There is plenty to do and see on the grounds of the festival. The Disc-Connected K9's are a crowd-pleaser, and there is a craft fair, plenty of food and performers on the festival stage. Come and enjoy!
Oh yes, and once upon a time, I was a reporter. I got to ride a balloon. Here's my account:
Up, up, and away
Part of the fun of being a reporter is getting to go and try things that most don’t get to do.
So it was with the recent Gulf Coast Balloon Festival. The festival organizes a “media day” so TV and print journalists can go behind the scenes and experience whatever and take lots of pictures, write lots of words and hopefully provide some free publicity for the festival.
It’s something a lot of fests and fairs do, and as long as there isn’t some dark or commercial purpose to the event, it’s harmless.
So, when a reporter from a sister paper called and asked if I was up to going and taking some photos, I did not have to be asked twice.
It seemed that a balloon ride was involved.
I thought it was to be a “tethered” ride, one where you only go up 50 or 60 feet, hang for a few minutes and then float back down.

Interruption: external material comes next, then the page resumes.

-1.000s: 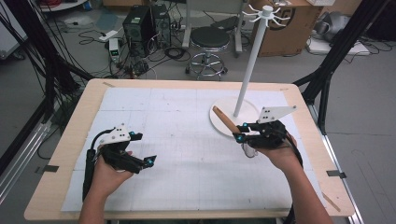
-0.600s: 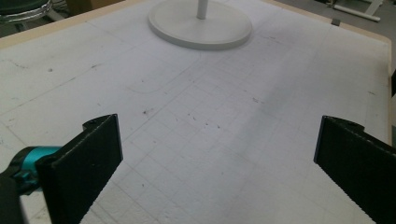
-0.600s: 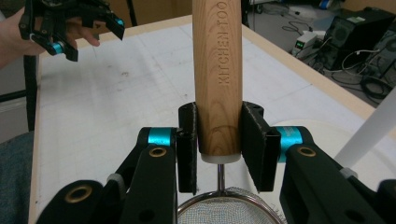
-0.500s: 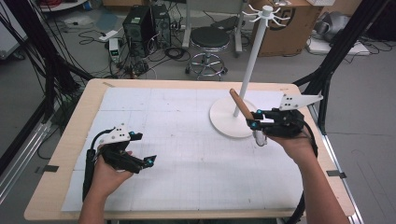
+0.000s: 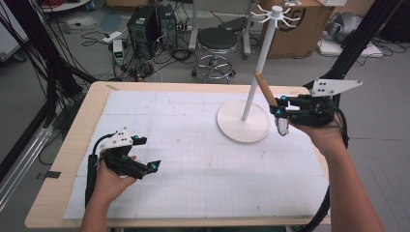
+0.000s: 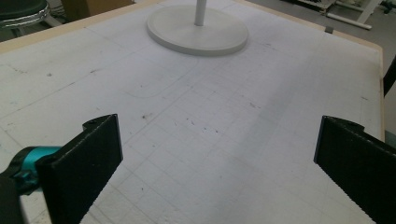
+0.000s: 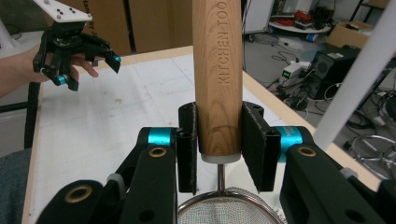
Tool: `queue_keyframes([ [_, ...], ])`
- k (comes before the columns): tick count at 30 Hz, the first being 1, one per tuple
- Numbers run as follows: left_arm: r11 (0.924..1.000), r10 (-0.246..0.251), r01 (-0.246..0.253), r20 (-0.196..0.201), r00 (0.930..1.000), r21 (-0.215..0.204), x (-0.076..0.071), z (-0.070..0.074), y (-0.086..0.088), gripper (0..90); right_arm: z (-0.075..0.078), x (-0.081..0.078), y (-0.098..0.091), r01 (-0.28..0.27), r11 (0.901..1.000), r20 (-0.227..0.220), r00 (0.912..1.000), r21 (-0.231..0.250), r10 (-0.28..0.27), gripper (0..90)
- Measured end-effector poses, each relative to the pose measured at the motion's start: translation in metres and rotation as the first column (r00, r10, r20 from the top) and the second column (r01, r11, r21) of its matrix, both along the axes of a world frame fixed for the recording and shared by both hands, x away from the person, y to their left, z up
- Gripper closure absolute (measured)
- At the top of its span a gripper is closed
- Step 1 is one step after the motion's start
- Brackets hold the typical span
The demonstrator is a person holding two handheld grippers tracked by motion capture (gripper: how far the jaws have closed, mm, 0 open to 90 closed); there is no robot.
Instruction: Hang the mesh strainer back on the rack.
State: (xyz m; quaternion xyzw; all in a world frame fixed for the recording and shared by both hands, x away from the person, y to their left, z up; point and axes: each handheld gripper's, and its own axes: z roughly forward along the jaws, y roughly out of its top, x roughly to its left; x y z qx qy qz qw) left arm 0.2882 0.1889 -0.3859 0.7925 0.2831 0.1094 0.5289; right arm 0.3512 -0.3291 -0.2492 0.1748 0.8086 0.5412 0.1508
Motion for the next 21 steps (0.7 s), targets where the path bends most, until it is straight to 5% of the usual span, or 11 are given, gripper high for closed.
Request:
queue_keyframes([
  [21, 1.0, 0.0, 0.0, -0.004, 1.0, 0.003, 0.001, -0.002, 0.0, 1.6, 0.046, 0.014, -0.036, 0.1, 0.9934, 0.084, 0.9909, 0.056, -0.105, 68.7],
])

At least, that is what I told my mother.
A quick e-mail to the festival’s organizers disabused me of that notion. This was to be a free flight from some field in Foley or near there and we’d drift in the direction of the festival grounds.
Ulp. Now I was very glad that my Mom was a thousand miles away. She was seeing my brother retire from the Marine Corps, and while it seemed that she got one chick safe at last, the oldest was going to fly. Literally.
So, I pored over ballooning Web sites, trying to figure out what I’d gotten myself into. Of course, I came across all the horror stories, tales of balloons getting caught in power lines and other lovely mishaps. I had also covered an emergency landing of a balloon and knew that not all rides are uneventful.
But, I noticed all the companies offering rides, and that this was the fifth year for the festival. If the local media had lost someone or if there had been a bad accident, I know I’d have found it. Besides, killing or maiming the media does not generate good PR.
So, I relaxed, and was really looking forward to the adventure.
Some of those doubts came back when the flight master for the event said that the winds were a little high for ballooning and that landing might be rough. He mentioned that the festival could not guarantee the safety of our cameras. Oh, and anybody with recent surgery or other handicap was to drop out. Now.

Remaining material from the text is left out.